AWSを使ってドメインとSSL証明書を取得してWebサイトを配信してみよう!としたところDNSに関する知識不足を痛感したので整理がてらまとめます。分かっていたつもりでもいざ構築しようとすると抜け落ちている諸々を知る、いつものやつです。

この記事の流れ

「外部ドメインサービスとRoute53+ACMでWebサイトをSSL通信で配信するまで」 を説明した後にDNSに関する知識を振り返ることで、なるほど〜となる記事です。

この記事で話さないこと

  • DNSの詳しい基礎知識
  • Webサイトが繋がる仕組みの話
  • AWS各サービスの基礎知識

DNSのややこしい(と私は感じる)行ったり来たり(しているように見える)名前解決の話はしていません。

やったこと

CloudFront+S3による静的Webサイト配信を構築しました。

  • 外部ドメインサービス(お名前.com)で取得したドメインをRoute53で管理
  • ACMでSSL証明書を発行
  • CloudFrontのディストリビューションに↑で取得したドメインと証明書を設定

作業内容

前提

  • お名前.comでドメインを取得しておきます。
  • S3にファイルをアップロード(今回はNext.jsで簡易的に作成した静的コンテンツをビルドしてアップロード)
  • S3バケットポリシーでOAC(オリジンアクセスコントロール)にアクセス許可を付与

https://docs.aws.amazon.com/ja_jp/AmazonCloudFront/latest/DeveloperGuide/private-content-restricting-access-to-s3.html

取得したドメインをRoute53で管理する

  1. Route53でホストゾーンを作成する

  2. お名前.com側でネームサーバーを設定する
    お名前.comのドメイン設定でネームサーバーを他社管理のネームサーバーに変更することができます。
    「他のネームサーバーを利用」の「ネームサーバー情報を入力」の欄に、Route53のホストゾーン内のタイプがNSのレコードの値を4つ入力します。

    01.png
    02.png
    CNAMEレコードとAレコードはこの段階ではないかと思います。
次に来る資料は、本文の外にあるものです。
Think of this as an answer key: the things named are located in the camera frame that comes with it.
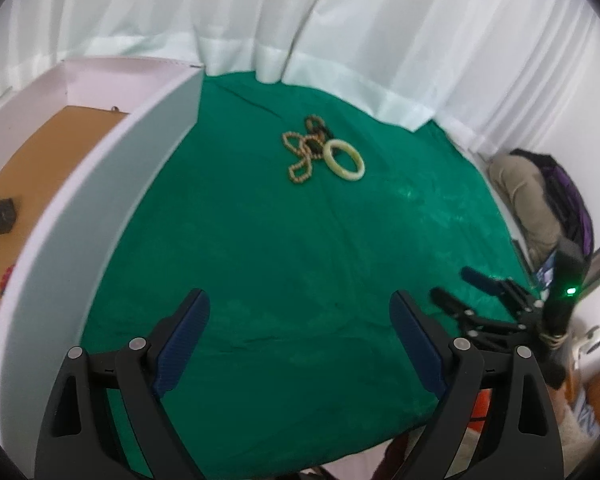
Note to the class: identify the white cardboard box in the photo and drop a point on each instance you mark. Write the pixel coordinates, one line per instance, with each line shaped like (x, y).
(57, 274)

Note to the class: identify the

(画像は、後述する作業を行っているためレコードが存在)

ACMでSSL証明書を発行する

CloudFrontで使用するため、リージョンは米国東部(バージニア北部)us-east-1に指定します。

  1. 証明書をリクエスト
    • 完全修飾ドメイン名(FQDN):取得したドメイン名
    • 検証方法:DNS検証
    • キーアルゴリズム:RSA2048(現在最も広く使用されている)
  2. 証明書のCNAMEレコードRoute53ホストゾーンに登録
    DNS検証を指定して証明書をリクエストすると、ACMがCNAMEレコードを生成します。この値をRoute53に登録します。(レコード名にはCNAME名、値にはCNAME値)

03.png
※発行済みの画面のためステータスが成功になっています。
04.png

CloudFrontにドメインと証明書を設定する

  1. ディストリビューションを作成する
    【設定内容】

    • オリジンの設定:今回はS3にアップロードした静的ファイルを指定
      • オリジンアクセス:OAC(オリジンアクセスコントロール)を指定。オリジン(S3バケット)へのアクセスをCloudFrontからの認証済みリクエストに制限する。
      • ビューワープロトコルポリシー:(せっかく証明書を発行するしセキュアにしたいので)「Redirect HTTP to HTTPS」または「HTTPS only」を指定します。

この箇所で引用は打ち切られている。